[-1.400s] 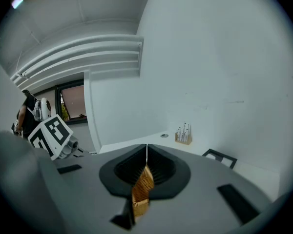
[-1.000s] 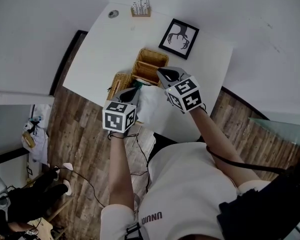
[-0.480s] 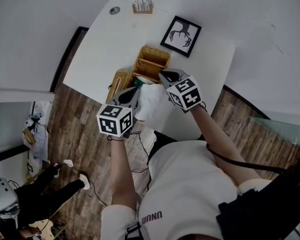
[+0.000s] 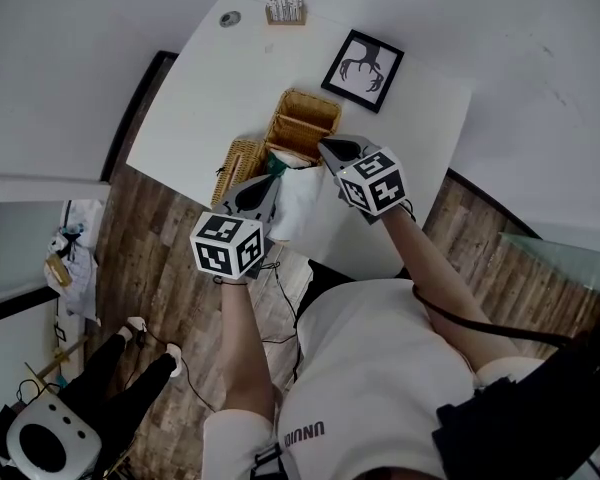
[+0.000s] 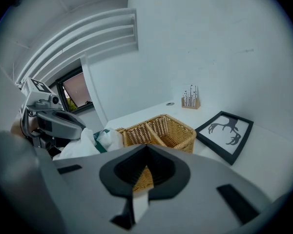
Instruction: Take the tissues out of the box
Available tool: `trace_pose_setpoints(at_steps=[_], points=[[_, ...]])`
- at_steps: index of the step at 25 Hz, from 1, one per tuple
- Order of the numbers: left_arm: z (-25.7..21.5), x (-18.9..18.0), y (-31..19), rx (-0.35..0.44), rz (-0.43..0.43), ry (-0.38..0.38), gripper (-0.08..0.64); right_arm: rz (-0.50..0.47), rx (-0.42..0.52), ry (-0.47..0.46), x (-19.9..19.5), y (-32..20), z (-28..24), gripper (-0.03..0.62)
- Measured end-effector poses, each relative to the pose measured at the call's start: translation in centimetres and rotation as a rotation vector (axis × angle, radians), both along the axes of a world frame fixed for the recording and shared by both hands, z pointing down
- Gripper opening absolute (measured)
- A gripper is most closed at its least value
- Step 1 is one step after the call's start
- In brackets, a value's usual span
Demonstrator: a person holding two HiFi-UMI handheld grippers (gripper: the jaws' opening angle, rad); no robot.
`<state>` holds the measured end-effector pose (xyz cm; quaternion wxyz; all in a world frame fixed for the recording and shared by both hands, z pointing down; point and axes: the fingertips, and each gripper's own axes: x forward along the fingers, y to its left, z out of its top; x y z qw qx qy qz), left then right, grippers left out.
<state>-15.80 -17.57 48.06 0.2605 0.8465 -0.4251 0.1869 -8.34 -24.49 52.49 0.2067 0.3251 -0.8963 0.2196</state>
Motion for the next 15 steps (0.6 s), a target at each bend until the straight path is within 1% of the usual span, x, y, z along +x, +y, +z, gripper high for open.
trace_pose_setpoints(at_steps=[15], points=[[-1.3,-0.2,1.0,0.03,-0.013,0.01,0.011,0.02,0.024,0.025,-0.1,0.0,0.0,0.018]])
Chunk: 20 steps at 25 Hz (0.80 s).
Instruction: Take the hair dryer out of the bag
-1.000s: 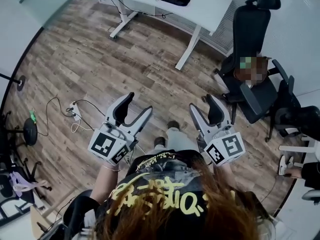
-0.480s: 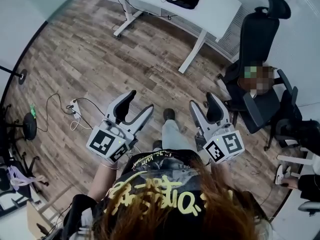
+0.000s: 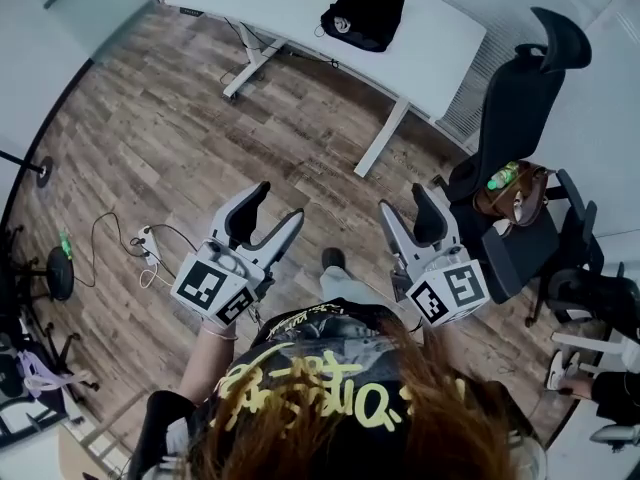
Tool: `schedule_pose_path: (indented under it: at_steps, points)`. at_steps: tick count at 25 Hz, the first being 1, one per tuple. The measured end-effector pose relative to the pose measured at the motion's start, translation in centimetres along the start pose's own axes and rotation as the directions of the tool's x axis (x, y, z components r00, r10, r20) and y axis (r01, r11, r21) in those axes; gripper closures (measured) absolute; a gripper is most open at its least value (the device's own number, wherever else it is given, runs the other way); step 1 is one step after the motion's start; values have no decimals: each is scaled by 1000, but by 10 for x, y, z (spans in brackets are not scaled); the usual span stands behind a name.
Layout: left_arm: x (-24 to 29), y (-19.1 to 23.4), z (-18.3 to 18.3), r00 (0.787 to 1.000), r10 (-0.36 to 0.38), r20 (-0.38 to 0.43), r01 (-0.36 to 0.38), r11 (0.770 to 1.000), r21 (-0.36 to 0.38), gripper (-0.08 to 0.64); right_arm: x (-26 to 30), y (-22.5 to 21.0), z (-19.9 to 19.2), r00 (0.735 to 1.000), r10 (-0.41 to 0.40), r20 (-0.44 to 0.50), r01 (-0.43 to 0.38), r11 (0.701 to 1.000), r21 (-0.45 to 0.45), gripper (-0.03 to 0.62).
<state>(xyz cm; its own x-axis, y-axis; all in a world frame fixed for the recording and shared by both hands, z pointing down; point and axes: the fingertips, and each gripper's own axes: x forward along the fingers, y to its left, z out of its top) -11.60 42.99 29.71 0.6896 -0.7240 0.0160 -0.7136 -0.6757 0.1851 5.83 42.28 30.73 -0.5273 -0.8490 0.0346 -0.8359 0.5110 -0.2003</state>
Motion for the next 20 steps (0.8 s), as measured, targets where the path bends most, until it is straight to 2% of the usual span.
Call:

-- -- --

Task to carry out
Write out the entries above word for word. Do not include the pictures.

Response
[-1.400s] 
[-1.000s] 
[-0.480s] 
[+0.000s] 
[+0.000s] 
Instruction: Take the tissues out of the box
Available tool: `trace_pose_setpoints(at_steps=[_], points=[[_, ...]])`
- at_steps: index of the step at 25 Hz, from 1, one per tuple
- Order of the numbers: left_arm: z (-25.7..21.5), x (-18.9..18.0), y (-31..19), rx (-0.35..0.44), rz (-0.43..0.43), ry (-0.38..0.38), gripper (-0.08..0.64); right_arm: rz (-0.50..0.47), rx (-0.42..0.52), ry (-0.47..0.46), x (-19.9..19.5), y (-32..20), z (-28..24), gripper (-0.03..0.62)
- Measured end-effector poses, each relative to the pose measured at the call's start: translation in centimetres and rotation as a rotation vector (axis × angle, radians), both along the axes of a world frame fixed for the recording and shared by both hands, z pointing down
- Gripper opening absolute (measured)
- A gripper is most closed at its least value
- Step 1 is one step after the call's start
- In brackets, a value's usual span
Demonstrator: a person holding two HiFi-UMI handheld grippers (gripper: the jaws' opening angle, rad); no robot.
`<state>` holds the measured end-effector pose (xyz cm; quaternion wxyz; all in a world frame fixed for the recording and shared by both hands, z pointing down; point and axes: the fingertips, and each gripper's own axes: x forward along the fingers, y to its left, z out of its top; x y z qw qx qy qz), left then right, grippers left out.
<state>-15.80 -17.57 48.06 0.2605 0.8465 -0.4251 0.1869 -8.34 -24.49 52.49 0.2067 0.3251 -0.8963 0.2196</state>
Motion for the next 15 steps (0.6 s), a target at each bend until the straight path is within 1% of the usual span, x, y, z along +x, +y, +z, gripper high for open.
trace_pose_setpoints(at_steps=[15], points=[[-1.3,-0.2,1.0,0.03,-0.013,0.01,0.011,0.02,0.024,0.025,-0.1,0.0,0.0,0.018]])
Chunk: 20 steps at 25 Hz (0.80 s).
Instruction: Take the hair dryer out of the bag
-1.000s: 
-0.480s: 
+0.000s: 
Tool: `schedule_pose_path: (indented under it: at_steps, points)`. at_steps: tick count at 25 Hz, the first being 1, one per tuple. The measured end-effector pose relative to the pose measured at the motion's start, translation in centimetres along the start pose's own axes and rotation as the directions of the tool's x axis (x, y, z components r00, r10, r20) and y axis (r01, r11, r21) in those axes; gripper closures (measured) absolute; a gripper is most open at its least value (the device's own number, wherever else it is given, runs the other way); step 1 is one step after the motion's start; values have no decimals: each is scaled by 1000, but by 10 for x, y, z (spans in brackets are not scaled); the usual span stands behind a name.
Layout: left_arm: x (-24 to 29), y (-19.1 to 23.4), z (-18.3 to 18.3), r00 (0.787 to 1.000), r10 (-0.36 to 0.38), r20 (-0.38 to 0.43), r01 (-0.36 to 0.38), r11 (0.770 to 1.000), r21 (-0.36 to 0.38), gripper (-0.08 to 0.64); right_arm: x (-26 to 30), y (-22.5 to 21.0), z (-19.9 to 19.2), r00 (0.735 to 1.000), r10 (-0.41 to 0.40), r20 (-0.44 to 0.50), r01 (-0.43 to 0.38), r11 (0.701 to 1.000), r21 (-0.45 to 0.45), gripper (-0.03 to 0.62).
<state>(xyz cm; its own x-axis, y-axis; all in a world frame fixed for the recording and shared by both hands, z pointing down; point and axes: the fingertips, and each gripper's own axes: x forward along the fingers, y to its left, z out of its top) -11.60 42.99 29.71 0.6896 -0.7240 0.0160 -0.7136 -0.6757 0.1851 5.83 42.28 30.73 -0.5273 -0.8490 0.0346 -0.8359 0.5110 -0.2003</state>
Motion for the next 20 steps (0.8 s), as measured, targets where the path bends most, until it is straight to 2% of the usual span.
Call:

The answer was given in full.